PORTRAIT / Patricia Barré

Cela fait maintenant 14 ans que Patricia Barré, professeur de Lettres, enseigne le français à des élèves dont ce n’est pas la langue maternelle.

Cet enseignement pas comme les autres qui la passionne tant, elle le dispense dans l’UPE2A -Unité Pédagogique des Élèves Allophones Arrivants-, une classe dédiée à l’enseignement de la langue française à des élèves qui ne la parlent pas.

Chaque année, elle accueille environ une trentaine d’élèves qui viennent de partout dans le monde : le Cap vert, le Sénégal, la Russie, La Moldavie, le Canada, le Brésil, la Pologne, et bien d’autres !

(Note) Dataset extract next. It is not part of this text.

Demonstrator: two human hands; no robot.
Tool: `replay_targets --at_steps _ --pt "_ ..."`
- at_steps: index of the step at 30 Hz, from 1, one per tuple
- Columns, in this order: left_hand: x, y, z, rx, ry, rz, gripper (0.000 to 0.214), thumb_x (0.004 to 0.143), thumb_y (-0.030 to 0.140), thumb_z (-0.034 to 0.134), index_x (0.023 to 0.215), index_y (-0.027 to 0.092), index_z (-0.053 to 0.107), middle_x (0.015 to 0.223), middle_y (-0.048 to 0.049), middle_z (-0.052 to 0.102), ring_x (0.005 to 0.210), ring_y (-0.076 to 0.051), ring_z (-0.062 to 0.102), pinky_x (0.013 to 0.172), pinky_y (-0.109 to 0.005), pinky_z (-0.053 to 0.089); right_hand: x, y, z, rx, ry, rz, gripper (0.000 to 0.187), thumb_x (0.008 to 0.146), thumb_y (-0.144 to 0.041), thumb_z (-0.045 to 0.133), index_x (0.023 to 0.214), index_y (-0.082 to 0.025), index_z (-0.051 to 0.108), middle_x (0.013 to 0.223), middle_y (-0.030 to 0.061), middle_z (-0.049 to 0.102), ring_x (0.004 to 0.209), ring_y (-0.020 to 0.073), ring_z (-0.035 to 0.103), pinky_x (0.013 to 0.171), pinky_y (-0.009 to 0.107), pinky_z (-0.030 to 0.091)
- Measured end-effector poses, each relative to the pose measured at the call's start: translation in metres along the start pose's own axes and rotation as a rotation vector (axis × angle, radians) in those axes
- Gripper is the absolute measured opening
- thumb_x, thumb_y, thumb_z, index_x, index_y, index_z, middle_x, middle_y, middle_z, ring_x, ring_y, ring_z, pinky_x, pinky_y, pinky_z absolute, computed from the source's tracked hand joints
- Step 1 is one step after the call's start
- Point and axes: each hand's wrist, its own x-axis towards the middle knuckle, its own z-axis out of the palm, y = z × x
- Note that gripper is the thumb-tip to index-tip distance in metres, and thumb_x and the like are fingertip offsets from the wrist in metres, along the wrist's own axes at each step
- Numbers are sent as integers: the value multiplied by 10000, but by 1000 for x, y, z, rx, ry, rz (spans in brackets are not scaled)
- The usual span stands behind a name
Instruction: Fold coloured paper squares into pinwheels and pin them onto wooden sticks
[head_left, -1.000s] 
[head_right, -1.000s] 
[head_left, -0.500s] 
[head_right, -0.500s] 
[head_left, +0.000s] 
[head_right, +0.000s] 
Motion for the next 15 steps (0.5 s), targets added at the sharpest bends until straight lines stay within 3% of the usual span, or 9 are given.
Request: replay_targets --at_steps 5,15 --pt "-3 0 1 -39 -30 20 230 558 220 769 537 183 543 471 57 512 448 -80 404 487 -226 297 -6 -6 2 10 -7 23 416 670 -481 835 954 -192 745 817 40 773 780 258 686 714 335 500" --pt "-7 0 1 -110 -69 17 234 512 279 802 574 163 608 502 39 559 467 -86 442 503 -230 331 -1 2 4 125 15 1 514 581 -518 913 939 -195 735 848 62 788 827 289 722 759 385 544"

Ces élèves, de tout âge, ont en commun d’être fraîchement arrivés en France, de ne pas en connaître la langue bien sûr, mais aussi la culture. Patricia Barré devient alors très vite leur point de repère, leur phare. Car elle les guide, pas à pas, dans la connaissance de leur nouveau pays. Lorsqu’elle évoque ses élèves, Patricia est émue, ses yeux se mouillent « année après année, tous sont très appliqués dans l’apprentissage du français et créent un lien très fort entre eux » dit-elle. Ce lien très fort, ils le créent surtout avec leur professeur, rares sont ceux qui ne gardent pas le contact avec elle, même de nombreuses années après leur passage au collège. Souvent ils poussent la porte de sa classe et viennent rencontrer les nouveaux arrivants, ils racontent leur parcours et prêtent main forte à leur ancienne enseignante. Car la classe de Patricia Barré est un havre de paix, une tour de Babel dans laquelle tous les élèves de l’UPE2A trouvent refuge. À l’heure des récréations ou quand ils n’ont pas cours, c’est dans sa classe qu’ils se retrouvent tous.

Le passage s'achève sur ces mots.